* YOUR GOAL *
Return copies of the lines below that mention "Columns".

[Data extracted from a collection]
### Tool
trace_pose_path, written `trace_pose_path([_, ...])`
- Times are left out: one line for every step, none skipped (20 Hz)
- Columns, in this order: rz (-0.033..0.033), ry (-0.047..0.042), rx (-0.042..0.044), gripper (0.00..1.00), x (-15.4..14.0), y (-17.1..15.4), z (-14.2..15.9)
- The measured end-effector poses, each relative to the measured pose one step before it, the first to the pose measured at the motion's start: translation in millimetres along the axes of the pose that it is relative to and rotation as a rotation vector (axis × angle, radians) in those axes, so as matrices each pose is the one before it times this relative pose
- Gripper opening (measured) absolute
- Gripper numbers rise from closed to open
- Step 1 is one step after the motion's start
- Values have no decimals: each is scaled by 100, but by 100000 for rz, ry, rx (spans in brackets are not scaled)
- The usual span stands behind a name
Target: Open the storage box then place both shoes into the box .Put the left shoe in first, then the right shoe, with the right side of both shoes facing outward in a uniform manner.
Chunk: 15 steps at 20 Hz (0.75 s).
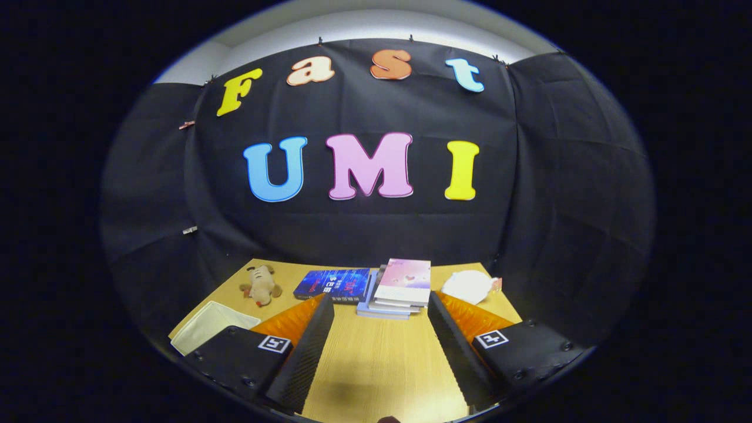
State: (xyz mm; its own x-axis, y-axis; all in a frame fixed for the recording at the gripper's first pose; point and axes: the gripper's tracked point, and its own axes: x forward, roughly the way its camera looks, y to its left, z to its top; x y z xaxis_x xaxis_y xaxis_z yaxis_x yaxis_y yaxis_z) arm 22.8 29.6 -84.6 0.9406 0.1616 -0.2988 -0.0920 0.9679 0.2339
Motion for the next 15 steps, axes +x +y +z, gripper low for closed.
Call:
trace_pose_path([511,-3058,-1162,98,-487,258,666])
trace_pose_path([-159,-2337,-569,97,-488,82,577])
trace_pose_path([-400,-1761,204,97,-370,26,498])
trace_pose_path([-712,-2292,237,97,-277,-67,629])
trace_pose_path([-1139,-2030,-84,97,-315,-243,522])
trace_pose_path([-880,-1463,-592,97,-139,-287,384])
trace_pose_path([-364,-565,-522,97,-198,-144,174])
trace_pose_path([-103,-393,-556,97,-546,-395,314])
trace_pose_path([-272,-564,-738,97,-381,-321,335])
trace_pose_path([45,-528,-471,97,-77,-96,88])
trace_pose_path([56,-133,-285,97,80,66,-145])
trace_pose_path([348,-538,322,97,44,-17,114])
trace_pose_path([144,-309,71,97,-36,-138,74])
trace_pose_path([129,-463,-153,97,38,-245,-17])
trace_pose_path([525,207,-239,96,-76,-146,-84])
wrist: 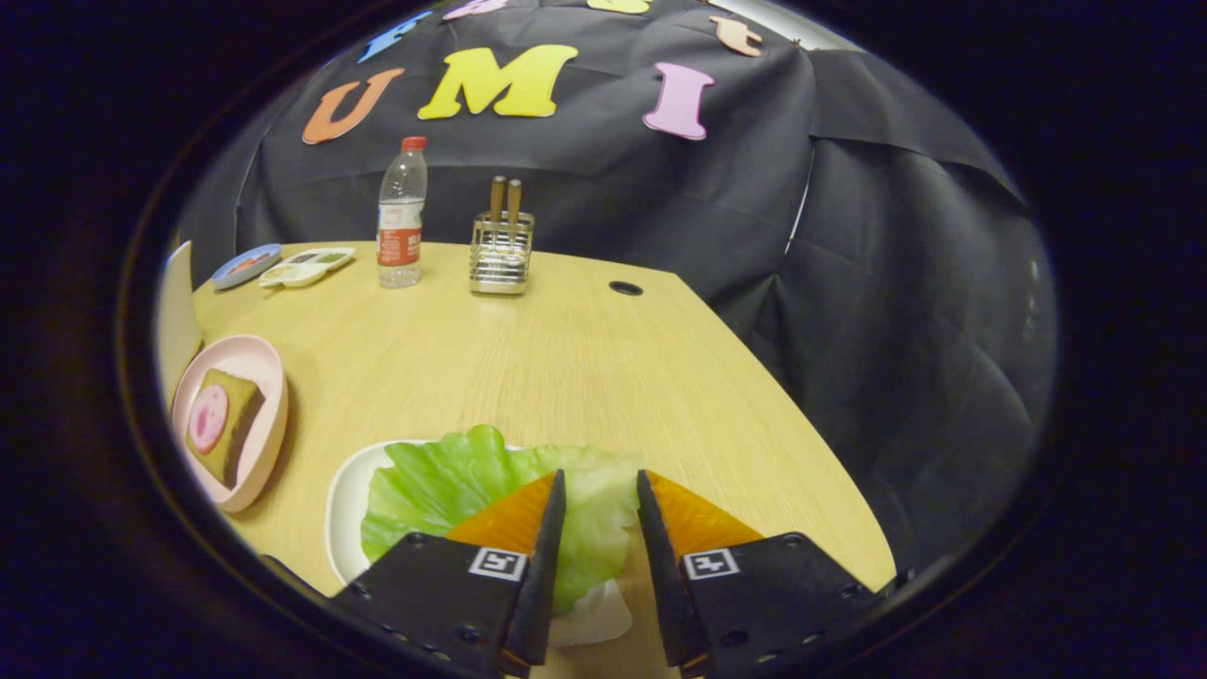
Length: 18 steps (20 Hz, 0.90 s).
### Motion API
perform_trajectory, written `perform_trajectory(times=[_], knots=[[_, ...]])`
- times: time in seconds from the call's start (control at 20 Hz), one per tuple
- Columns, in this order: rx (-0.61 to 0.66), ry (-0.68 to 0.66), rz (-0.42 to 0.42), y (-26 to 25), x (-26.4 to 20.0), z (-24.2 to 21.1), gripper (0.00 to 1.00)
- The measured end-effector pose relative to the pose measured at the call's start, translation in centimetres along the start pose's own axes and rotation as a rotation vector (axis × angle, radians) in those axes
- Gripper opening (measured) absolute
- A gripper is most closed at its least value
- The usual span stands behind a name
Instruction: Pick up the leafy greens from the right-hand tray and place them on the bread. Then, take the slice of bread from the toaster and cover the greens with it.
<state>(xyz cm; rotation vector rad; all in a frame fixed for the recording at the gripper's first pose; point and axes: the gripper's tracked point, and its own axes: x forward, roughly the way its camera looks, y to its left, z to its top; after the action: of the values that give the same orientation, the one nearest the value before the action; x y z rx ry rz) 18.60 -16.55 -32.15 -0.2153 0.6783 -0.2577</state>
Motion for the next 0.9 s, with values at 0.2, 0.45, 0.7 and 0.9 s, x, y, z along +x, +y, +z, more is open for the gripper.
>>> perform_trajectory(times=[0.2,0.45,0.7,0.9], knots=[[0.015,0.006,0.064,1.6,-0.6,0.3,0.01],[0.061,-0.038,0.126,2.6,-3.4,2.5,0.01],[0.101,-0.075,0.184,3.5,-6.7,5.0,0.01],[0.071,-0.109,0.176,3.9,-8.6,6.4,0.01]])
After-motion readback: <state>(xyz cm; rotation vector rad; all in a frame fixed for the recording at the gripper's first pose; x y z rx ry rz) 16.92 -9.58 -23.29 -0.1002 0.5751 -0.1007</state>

* COMPLETED EXERCISE *
- Columns, in this order: rz (-0.033..0.033), ry (-0.047..0.042), rx (-0.042..0.044), gripper (0.00..1.00), x (-15.4..14.0), y (-17.1..15.4), z (-14.2..15.9)
- Columns, in this order: rx (-0.61 to 0.66), ry (-0.68 to 0.66), rz (-0.42 to 0.42), y (-26 to 25), x (-26.4 to 20.0), z (-24.2 to 21.1), gripper (0.00 to 1.00)

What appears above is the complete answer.